Some portions of this description describe the embodiments of the invention in terms of algorithms and symbolic representations of operations on information. These algorithmic descriptions and representations are commonly used by those skilled in the data processing arts to convey the substance of their work effectively to others skilled in the art. These operations, while described functionally, computationally, or logically, are understood to be implemented by computer programs or equivalent electrical circuits, microcode, or the like. Furthermore, it has also proven convenient at times, to refer to these arrangements of operations as modules, without loss of generality. The described operations and their associated modules may be embodied in software, firmware, hardware, or any combinations thereof.
Any of the steps, operations, or processes described herein may be performed or implemented with one or more hardware or software modules, alone or in combination with other devices. In one embodiment, a software module is implemented with a computer program product comprising a computer-readable medium containing computer program code, which can be executed by a computer processor for performing any or all of the steps, operations, or processes described.
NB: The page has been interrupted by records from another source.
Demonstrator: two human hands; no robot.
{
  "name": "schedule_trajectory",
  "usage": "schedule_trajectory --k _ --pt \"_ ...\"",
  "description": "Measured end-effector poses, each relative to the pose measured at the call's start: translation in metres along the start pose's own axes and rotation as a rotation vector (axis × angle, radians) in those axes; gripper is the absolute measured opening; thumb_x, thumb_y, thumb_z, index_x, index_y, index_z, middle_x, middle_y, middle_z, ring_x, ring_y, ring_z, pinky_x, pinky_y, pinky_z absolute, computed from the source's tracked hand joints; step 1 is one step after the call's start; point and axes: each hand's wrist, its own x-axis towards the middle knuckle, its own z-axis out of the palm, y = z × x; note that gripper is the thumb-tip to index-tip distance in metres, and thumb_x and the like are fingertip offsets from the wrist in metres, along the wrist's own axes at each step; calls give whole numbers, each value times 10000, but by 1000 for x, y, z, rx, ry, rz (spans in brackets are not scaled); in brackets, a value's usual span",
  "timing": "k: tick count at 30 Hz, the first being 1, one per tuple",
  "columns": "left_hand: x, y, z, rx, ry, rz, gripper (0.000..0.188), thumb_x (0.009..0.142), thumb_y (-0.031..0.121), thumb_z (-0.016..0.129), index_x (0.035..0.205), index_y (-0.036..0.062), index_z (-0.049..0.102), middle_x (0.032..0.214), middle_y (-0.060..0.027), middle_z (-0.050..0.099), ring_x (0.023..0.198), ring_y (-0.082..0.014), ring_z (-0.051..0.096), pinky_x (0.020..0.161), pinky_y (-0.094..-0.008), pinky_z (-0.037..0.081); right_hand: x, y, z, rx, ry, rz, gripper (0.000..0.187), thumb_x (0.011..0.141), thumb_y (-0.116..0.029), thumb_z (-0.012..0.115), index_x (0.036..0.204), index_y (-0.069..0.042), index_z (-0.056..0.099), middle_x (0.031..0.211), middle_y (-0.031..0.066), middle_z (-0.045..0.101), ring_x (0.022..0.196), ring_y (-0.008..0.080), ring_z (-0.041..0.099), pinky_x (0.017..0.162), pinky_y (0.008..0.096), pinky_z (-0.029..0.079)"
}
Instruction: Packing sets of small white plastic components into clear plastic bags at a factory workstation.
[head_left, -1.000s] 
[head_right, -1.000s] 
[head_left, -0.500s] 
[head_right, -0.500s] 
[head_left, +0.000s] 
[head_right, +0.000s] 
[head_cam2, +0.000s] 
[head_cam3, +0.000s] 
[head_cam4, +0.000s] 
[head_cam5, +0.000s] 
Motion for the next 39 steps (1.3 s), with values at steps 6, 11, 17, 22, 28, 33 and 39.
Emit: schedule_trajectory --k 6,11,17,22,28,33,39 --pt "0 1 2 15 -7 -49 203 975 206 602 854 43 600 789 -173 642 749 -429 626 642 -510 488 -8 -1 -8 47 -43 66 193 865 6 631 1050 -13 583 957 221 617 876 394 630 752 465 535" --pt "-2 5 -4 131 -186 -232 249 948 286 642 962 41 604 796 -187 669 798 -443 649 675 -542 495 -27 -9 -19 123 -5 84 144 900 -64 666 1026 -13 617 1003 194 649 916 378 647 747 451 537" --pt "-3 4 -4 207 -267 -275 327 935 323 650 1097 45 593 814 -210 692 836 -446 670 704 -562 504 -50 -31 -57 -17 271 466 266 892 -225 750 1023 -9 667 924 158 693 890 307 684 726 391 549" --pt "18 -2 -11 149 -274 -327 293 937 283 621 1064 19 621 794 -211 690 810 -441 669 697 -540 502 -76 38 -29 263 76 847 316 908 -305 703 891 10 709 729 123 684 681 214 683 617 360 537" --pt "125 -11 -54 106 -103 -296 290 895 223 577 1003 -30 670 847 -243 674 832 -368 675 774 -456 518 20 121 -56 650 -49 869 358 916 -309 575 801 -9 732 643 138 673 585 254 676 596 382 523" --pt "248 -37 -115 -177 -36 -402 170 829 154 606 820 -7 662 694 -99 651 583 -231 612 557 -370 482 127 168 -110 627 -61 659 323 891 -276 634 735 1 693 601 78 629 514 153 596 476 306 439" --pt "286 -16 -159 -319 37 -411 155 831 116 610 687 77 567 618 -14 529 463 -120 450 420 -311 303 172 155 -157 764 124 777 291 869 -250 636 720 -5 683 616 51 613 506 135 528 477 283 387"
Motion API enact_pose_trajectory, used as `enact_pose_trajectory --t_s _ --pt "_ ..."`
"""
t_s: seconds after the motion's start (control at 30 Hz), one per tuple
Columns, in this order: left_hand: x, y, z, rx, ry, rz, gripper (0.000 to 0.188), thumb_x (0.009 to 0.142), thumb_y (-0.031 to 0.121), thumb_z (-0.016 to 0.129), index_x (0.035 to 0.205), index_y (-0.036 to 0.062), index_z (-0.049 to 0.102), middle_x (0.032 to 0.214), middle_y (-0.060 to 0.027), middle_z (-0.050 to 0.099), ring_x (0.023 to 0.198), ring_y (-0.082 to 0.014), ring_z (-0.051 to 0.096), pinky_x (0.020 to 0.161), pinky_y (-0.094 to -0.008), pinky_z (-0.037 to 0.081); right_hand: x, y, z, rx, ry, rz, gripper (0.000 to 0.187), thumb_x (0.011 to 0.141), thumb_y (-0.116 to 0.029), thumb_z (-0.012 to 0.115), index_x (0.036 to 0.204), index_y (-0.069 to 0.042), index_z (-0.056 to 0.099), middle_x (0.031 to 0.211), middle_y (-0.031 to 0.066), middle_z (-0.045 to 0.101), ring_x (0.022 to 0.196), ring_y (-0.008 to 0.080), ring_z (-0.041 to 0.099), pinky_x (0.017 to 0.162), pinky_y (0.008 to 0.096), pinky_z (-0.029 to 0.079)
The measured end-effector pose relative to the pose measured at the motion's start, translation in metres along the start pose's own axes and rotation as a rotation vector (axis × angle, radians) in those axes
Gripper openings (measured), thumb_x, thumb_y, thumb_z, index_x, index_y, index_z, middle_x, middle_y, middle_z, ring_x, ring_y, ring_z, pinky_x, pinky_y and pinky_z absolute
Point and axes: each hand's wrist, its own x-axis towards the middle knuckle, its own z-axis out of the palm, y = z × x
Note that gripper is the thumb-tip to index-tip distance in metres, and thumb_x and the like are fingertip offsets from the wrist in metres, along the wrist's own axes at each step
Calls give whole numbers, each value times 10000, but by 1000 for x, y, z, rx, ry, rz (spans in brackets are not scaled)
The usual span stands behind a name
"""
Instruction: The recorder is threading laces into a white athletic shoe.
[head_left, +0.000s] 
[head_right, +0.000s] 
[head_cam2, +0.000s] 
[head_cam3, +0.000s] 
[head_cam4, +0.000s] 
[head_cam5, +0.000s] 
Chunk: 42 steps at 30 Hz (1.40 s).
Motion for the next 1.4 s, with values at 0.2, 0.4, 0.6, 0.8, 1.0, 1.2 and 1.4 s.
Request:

Embodiments of the invention may also relate to an apparatus for performing the operations herein. This apparatus may be specially constructed for the required purposes, and/or it may comprise a general-purpose computing device selectively activated or reconfigured by a computer program stored in the computer. Such a computer program may be stored in a non-transitory, tangible computer readable storage medium, or any type of media suitable for storing electronic instructions, which may be coupled to a computer system bus. Furthermore, any computing systems referred to in the specification may include a single processor or may be architectures employing multiple processor designs for increased computing capability.
Embodiments of the invention may also relate to a product that is produced by a computing process described herein. Such a product may comprise information resulting from a computing process, where the information is stored on a non-transitory, tangible computer readable storage medium and may include any embodiment of a computer program product or other data combination described herein.
Finally, the language used in the specification has been principally selected for readability and instructional purposes, and it may not have been selected to delineate or circumscribe the inventive subject matter. It is therefore intended that the scope of the invention be limited not by this detailed description, but rather by any claims that issue on an application based hereon. Accordingly, the disclosure of the embodiments of the invention is intended to be illustrative, but not limiting, of the scope of the invention, which is set forth in the following claims.